> What you should do
A complete answer includes every line below with the word "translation".

> Available data
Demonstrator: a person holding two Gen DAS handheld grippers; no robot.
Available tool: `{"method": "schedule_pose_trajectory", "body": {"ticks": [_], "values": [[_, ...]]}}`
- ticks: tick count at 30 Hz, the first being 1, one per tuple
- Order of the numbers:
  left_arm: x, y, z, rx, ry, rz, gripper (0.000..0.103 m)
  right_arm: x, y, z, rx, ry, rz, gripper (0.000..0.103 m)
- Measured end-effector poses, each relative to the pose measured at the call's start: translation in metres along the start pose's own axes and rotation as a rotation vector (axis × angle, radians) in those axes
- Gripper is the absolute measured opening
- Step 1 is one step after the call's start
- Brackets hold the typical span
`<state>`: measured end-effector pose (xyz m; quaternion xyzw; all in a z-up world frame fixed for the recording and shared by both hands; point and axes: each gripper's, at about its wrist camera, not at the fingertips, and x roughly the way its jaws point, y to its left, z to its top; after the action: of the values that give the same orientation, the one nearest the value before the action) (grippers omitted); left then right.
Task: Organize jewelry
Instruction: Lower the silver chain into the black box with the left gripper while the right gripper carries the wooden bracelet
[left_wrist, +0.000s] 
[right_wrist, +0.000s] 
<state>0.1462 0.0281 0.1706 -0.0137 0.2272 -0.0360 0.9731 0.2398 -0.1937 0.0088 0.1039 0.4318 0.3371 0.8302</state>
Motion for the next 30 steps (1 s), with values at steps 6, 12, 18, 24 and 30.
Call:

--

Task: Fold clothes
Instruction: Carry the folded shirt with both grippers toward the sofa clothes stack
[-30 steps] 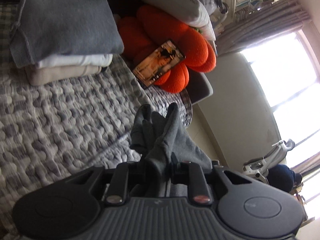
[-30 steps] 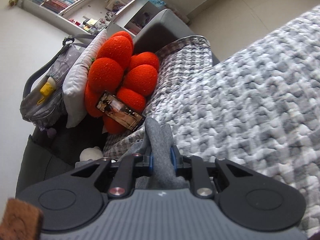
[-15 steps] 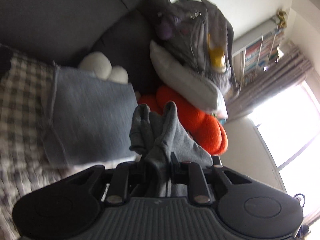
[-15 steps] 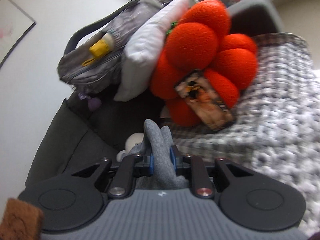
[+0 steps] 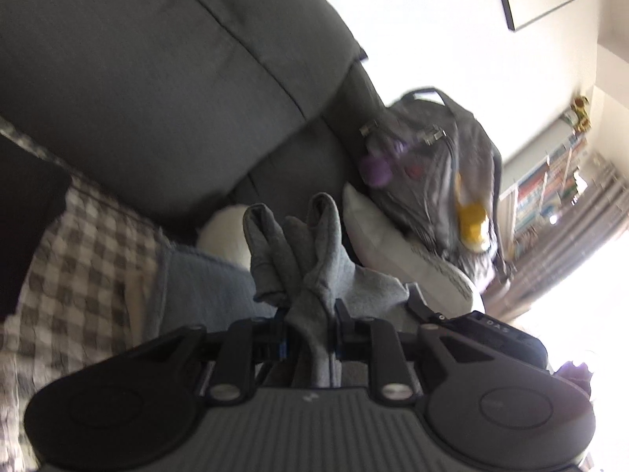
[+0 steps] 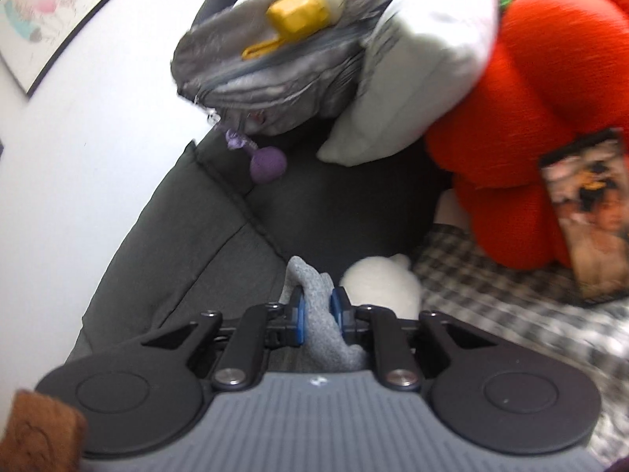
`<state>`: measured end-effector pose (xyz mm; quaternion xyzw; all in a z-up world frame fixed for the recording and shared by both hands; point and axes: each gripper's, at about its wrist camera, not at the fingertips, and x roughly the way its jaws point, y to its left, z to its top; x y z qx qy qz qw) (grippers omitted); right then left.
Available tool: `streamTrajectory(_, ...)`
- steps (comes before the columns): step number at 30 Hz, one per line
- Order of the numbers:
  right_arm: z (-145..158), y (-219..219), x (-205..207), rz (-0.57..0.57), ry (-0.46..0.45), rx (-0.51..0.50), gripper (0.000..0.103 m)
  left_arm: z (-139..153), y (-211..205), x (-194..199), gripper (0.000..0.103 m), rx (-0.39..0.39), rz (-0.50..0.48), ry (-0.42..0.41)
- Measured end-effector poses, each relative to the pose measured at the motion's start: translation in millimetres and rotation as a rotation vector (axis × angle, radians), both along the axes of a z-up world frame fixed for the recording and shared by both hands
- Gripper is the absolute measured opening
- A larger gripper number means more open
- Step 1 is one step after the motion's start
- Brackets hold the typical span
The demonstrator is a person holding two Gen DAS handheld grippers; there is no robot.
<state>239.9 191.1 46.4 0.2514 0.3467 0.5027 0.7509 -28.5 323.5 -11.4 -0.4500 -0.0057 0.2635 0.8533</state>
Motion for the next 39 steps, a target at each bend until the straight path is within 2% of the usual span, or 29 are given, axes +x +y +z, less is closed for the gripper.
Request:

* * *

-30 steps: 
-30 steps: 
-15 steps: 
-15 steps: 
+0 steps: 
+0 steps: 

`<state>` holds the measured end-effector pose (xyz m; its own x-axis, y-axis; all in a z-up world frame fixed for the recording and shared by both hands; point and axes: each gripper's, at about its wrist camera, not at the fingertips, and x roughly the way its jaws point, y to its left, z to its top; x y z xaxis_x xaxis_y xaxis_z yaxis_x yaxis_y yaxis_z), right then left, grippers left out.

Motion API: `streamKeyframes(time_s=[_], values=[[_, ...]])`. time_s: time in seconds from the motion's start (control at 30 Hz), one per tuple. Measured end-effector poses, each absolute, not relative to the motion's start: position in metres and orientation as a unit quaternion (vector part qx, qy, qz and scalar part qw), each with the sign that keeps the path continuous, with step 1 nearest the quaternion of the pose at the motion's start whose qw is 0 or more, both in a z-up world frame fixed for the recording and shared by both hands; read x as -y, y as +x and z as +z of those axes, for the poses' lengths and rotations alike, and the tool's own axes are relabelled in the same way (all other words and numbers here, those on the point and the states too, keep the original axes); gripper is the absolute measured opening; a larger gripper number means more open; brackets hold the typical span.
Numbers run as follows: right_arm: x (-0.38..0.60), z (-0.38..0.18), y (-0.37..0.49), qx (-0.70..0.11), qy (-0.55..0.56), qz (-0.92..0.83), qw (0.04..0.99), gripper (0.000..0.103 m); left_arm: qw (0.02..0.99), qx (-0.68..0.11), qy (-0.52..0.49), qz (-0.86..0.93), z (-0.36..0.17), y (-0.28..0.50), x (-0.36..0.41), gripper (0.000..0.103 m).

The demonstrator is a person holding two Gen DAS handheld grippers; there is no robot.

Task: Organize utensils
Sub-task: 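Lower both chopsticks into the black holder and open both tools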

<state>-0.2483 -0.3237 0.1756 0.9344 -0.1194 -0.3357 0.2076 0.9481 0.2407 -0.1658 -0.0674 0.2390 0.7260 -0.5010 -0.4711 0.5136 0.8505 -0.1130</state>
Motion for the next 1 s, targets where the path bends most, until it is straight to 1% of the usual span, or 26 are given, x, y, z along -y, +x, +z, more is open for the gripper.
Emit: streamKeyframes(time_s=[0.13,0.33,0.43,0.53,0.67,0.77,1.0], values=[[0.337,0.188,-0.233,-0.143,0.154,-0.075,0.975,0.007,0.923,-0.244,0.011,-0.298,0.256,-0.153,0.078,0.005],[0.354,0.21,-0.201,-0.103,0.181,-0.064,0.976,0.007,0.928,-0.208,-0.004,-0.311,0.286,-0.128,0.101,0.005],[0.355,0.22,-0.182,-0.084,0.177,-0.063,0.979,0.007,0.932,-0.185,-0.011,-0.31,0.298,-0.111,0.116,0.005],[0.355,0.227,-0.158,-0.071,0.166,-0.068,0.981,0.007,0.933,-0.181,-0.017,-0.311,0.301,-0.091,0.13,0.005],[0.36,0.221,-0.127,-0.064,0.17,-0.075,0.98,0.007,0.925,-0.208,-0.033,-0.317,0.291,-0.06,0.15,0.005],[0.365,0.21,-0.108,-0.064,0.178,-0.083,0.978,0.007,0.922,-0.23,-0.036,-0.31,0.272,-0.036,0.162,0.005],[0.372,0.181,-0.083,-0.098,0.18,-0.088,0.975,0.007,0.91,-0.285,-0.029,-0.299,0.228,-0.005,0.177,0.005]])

> Result below
- Measured end-effector poses, each relative to the pose measured at the call's start: translation in metres along the start pose's own axes and rotation as a rotation vector (axis × angle, radians) in those axes
- Measured end-effector poses, each relative to the pose measured at the motion's start: translation in millimetres and rotation as a rotation vector (axis × angle, radians), both along the axes of a z-up world frame fixed for the recording and shared by both hands

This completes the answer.